Cela m’amène à ma deuxième réflexion sur le choix non des pieds mais de l’ablution. Pourquoi Jésus a-t-il choisi ce geste alors qu’il avait sévèrement critiqué l’importance que les Pharisiens accordaient aux pratiques de purification extérieure : « Malheureux êtes-vous, scribes et pharisiens hypocrites, parce que vous purifiez l’extérieur de la coupe et de l’assiette, mais l’intérieur est rempli de cupidité et d’intempérance ! Pharisien aveugle, purifie d’abord l’intérieur de la coupe, afin que l’extérieur aussi devienne pur » (Mt 23, 25-26).

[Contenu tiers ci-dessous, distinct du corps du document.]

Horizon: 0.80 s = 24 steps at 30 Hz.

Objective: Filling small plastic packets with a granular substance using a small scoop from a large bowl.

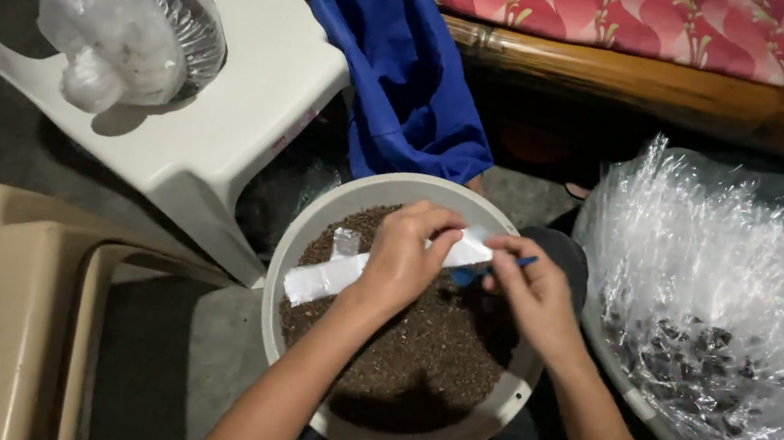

C’est le ‘purifie d’abord’ que nous devons entendre, vu ce que Jésus dit à Pierre : « Quand on vient de prendre un bain, on n’a pas besoin de se laver, sinon les pieds : on est pur tout entier. Vous-mêmes, vous êtes purs, mais non pas tous ». Quel est ce bain qu’ils viennent de prendre, en réalité qu’ils vont prendre, sauf Judas ? Rien d’autre que le bain du baptême, la plongée qu’ils vont vivre à la suite du Christ dans la mort et la résurrection.
Cette plongée par le baptême dans la mort et la résurrection du Christ est revivifiée à chaque messe, et c’est la mission principale du prêtre, et la raison pour laquelle nous fêtons ce soir les deux, la messe et les prêtres, qui ont reçu l’ordre de se mettre au service de tous, et de toutes les nations de faire des disciples : « Baptisez-les au nom du Père, et du Fils, et du Saint-Esprit, apprenez-leur à observer tout ce que je vous ai commandé » (Mt 26, 20).

Pourquoi vivons-nous une telle crise des vocations sacerdotales, une telle pénurie de prêtres, de messes, et de baptêmes ? Pour que nous nous convertissions. Pour que nous, prêtres des grandes villes, apprenions ce que vivent nombre de prêtres de campagne, isolés et pauvres, qui apprennent à ne plus être ‘servis’ mais à servir. L’être humain a la tendance, quand il a des personnes à son service, à se croire supérieur à elles et aux autres. L’humilité était le sujet de la troisième méditation de Carême du Père Cantalamessa, le prédicateur de la Maison pontificale : elle est la vertu la plus chrétienne, « que les philosophes grecs qui pourtant connurent et exaltèrent presque toutes les autres vertus, ne connurent pas, qui garda toujours chez eux, un sens essentiellement négatif de bassesse, de petitesse, et de mesquinerie ». Sainte Thérèse d’Avila disait : « Je me demandais un jour pour quelle raison le Seigneur aime tant l’humilité et subitement, sans aucune réflexion de ma part, il me vint à l’esprit que ce doit être parce qu’il est la suprême vérité et que l’humilité est vérité ». L’humilité est vérité.
Jésus, ayant tout reçu de son Père, lui remet cette nuit sa volonté : « Père, entre tes mains je remets mon esprit ». L’humilité est vérité.